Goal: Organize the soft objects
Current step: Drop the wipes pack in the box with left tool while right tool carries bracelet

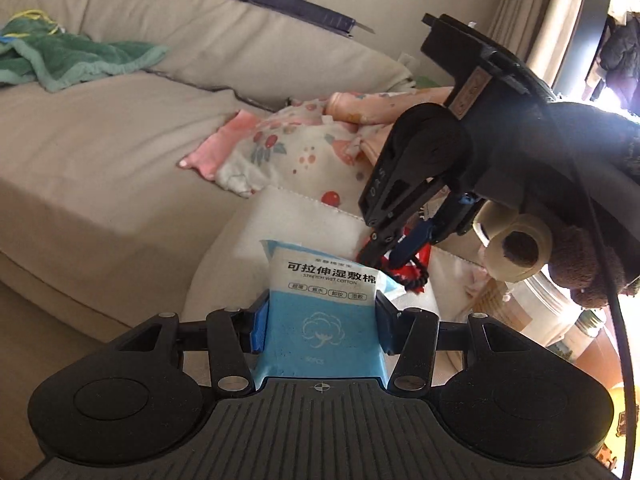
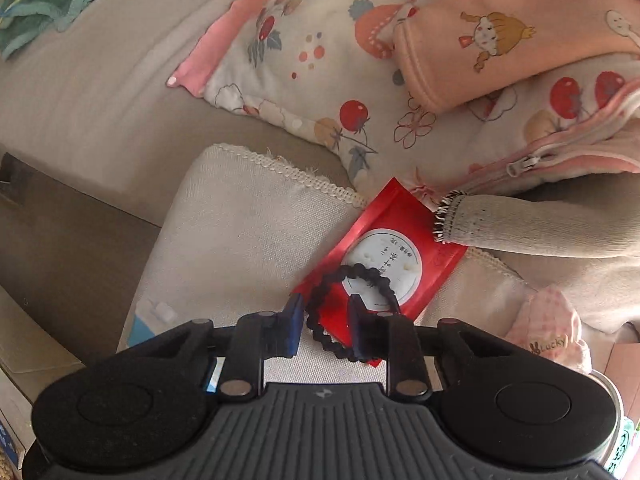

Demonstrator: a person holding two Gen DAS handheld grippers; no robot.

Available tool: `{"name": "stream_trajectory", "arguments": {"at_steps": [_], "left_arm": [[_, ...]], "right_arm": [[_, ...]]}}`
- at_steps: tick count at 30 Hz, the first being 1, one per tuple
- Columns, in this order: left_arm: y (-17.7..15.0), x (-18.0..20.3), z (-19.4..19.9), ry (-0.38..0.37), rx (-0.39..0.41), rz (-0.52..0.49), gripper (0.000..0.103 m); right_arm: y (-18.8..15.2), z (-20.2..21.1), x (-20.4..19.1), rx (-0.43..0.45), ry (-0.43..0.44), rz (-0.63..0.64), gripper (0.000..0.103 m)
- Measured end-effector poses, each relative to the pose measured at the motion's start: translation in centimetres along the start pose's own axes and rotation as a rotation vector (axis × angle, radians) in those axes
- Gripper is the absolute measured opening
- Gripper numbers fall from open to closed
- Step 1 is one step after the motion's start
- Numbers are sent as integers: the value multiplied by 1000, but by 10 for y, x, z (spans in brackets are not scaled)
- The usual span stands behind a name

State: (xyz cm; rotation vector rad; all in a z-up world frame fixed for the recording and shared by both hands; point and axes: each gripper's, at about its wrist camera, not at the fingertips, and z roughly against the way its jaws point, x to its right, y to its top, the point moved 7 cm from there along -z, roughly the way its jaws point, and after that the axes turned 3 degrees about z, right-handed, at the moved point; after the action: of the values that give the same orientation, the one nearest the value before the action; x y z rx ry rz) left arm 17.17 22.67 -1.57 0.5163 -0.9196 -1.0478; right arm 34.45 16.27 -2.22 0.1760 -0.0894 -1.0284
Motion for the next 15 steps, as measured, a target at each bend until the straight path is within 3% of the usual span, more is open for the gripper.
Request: {"name": "stream_trajectory", "arguments": {"at_steps": [1, 3, 8, 15], "left_arm": [[-1, 1, 0, 4, 0, -8, 55], [-2, 2, 1, 6, 0, -17, 55], [-2, 2, 1, 7, -2, -24, 55], [13, 14, 16, 3, 19, -66, 55]], "right_arm": [[0, 1, -1, 16, 2, 2, 21], [-2, 3, -8, 18, 8, 52, 7], [-17, 44, -17, 83, 78, 77, 7], [-67, 171, -14, 292, 205, 139, 7]]}}
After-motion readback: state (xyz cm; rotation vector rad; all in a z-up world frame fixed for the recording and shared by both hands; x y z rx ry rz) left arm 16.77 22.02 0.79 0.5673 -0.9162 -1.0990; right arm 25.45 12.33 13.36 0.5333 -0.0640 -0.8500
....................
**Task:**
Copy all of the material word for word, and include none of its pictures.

**Solution for this exercise:**
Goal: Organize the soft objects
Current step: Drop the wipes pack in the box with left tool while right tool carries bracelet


Demonstrator: a person holding two Gen DAS handheld grippers; no robot.

Available tool: `{"name": "stream_trajectory", "arguments": {"at_steps": [_], "left_arm": [[_, ...]], "right_arm": [[_, ...]]}}`
- at_steps: tick count at 30 Hz, the first being 1, one per tuple
- Columns, in this order: left_arm: y (-17.7..15.0), x (-18.0..20.3), z (-19.4..19.9), ry (-0.38..0.37), rx (-0.39..0.41), rz (-0.52..0.49), gripper (0.000..0.103 m); right_arm: y (-18.8..15.2), z (-20.2..21.1), x (-20.4..19.1), rx (-0.43..0.45), ry (-0.43..0.44), rz (-0.63..0.64), gripper (0.000..0.103 m)
- Measured end-effector poses, each relative to the pose measured at the motion's start: translation in centimetres along the start pose's own axes and rotation as a rotation vector (axis × angle, radians) in those axes
- Gripper is the absolute measured opening
- Gripper numbers fall from open to closed
- Step 1 is one step after the motion's start
- Numbers are sent as integers: the value multiplied by 1000, but by 10 for y, x, z (spans in brackets are not scaled)
- The usual span stands behind a name

State: (xyz cm; rotation vector rad; all in a z-up world frame fixed for the recording and shared by both hands; point and axes: each gripper's, at about its wrist camera, not at the fingertips, and z roughly against the way its jaws point, x to its right, y to its top, the point moved 7 cm from there along -z, roughly the way its jaws point, and after that the axes turned 3 degrees about z, right-handed, at the moved point; after the action: of the values that give the same orientation, the one nearest the value before the action; x y z rx ry rz) left arm 17.17 22.67 -1.57 0.5163 -0.9196 -1.0478; right arm 34.45 16.27 -2.22 0.1760 -0.0894 -1.0284
Motion for the next 15 steps, as measured, a target at each bend until the straight path is within 3% of the usual span, more is open for the gripper.
Request: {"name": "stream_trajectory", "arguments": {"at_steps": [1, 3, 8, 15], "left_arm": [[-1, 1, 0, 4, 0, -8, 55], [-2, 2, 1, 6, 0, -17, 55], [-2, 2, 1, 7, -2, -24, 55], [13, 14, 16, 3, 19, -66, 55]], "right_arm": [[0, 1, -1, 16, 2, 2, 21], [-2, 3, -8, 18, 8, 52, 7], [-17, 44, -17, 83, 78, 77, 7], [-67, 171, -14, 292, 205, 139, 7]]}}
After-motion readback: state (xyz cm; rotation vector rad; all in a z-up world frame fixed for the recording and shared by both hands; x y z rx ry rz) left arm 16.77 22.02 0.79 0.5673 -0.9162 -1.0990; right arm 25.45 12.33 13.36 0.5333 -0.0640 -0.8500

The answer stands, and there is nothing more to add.